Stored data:
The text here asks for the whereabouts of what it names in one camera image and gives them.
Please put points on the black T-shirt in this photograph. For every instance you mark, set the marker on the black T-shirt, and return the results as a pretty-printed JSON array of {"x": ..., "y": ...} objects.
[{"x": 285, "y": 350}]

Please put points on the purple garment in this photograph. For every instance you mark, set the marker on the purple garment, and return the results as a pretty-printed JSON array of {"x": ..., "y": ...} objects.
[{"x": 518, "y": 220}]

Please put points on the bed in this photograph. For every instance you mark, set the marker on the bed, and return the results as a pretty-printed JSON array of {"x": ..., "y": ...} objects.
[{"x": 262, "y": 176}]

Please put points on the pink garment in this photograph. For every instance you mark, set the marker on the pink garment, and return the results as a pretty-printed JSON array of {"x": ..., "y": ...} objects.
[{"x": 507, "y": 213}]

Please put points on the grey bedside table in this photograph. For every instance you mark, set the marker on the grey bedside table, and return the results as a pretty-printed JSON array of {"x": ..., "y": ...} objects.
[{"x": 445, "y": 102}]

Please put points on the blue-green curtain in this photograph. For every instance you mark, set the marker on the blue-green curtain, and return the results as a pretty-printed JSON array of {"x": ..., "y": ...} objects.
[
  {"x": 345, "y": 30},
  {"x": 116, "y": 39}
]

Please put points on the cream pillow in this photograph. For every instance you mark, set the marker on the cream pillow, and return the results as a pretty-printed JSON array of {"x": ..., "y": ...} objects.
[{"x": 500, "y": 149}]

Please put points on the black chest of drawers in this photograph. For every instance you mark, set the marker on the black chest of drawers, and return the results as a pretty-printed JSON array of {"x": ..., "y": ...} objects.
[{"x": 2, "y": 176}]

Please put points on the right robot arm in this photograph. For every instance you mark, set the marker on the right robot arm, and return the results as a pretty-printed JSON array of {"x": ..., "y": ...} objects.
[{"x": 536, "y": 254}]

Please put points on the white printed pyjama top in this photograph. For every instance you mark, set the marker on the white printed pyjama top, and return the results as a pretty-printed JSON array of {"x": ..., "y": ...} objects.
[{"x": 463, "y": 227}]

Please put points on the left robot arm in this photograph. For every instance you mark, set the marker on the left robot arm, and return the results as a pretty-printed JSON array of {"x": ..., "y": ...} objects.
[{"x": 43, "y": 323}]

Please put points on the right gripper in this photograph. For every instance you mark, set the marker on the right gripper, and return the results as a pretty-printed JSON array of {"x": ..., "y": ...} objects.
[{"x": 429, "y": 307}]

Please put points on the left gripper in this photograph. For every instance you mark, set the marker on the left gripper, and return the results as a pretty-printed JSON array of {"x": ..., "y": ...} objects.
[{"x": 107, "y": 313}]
--
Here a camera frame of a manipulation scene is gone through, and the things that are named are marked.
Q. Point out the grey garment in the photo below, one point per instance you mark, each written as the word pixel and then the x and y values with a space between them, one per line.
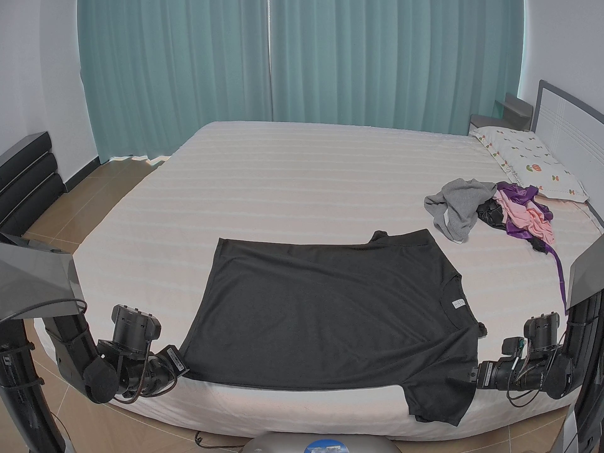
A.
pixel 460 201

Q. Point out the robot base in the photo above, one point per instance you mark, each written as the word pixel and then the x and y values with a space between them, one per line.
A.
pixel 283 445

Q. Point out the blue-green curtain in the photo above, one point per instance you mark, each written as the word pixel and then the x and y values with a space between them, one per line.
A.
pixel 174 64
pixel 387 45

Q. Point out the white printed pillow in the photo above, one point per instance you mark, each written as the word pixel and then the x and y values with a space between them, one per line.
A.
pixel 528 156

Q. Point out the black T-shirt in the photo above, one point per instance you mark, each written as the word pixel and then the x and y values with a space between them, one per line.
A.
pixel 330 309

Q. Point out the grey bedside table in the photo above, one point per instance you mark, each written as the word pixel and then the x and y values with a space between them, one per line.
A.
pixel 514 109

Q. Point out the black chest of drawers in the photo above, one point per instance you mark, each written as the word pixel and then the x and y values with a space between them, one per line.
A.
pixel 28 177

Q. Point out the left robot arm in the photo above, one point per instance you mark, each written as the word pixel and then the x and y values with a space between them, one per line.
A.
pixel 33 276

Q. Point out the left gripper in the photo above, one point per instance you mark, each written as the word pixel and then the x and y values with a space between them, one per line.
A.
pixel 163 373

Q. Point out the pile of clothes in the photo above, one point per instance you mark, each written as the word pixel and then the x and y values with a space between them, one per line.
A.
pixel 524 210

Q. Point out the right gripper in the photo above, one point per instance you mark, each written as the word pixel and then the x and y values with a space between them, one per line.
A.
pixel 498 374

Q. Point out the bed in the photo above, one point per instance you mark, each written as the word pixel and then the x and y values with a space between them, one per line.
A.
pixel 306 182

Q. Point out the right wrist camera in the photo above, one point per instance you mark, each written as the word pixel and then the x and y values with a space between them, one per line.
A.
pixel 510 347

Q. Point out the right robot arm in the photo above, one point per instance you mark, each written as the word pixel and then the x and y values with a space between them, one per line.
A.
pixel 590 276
==
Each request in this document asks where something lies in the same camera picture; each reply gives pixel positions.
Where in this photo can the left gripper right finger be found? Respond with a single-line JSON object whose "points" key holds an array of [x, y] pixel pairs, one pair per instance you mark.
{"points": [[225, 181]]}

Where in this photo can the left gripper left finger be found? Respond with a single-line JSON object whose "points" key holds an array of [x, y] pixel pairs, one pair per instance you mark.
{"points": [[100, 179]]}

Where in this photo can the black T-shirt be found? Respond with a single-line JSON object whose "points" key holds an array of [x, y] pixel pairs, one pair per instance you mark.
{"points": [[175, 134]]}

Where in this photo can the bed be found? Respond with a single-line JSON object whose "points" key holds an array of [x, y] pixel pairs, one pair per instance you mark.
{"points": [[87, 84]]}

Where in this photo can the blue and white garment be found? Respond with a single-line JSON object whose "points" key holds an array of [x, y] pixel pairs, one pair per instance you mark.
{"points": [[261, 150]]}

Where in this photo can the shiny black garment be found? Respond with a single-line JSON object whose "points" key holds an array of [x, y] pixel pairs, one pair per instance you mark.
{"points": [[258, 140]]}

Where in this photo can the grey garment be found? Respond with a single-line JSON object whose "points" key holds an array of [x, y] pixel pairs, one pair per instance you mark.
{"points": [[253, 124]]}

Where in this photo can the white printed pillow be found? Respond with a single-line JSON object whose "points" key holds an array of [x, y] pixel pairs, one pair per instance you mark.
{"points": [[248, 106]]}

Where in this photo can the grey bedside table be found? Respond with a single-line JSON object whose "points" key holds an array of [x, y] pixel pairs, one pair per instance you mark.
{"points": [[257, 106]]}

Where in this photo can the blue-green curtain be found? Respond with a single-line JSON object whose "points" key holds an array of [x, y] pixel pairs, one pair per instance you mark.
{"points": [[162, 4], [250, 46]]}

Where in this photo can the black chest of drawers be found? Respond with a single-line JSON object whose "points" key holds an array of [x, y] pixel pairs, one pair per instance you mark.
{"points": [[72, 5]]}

_Exercise description_. Only lines containing the word "camera" matter here: count them in the entries and give the number, nothing else.

_Output_. 4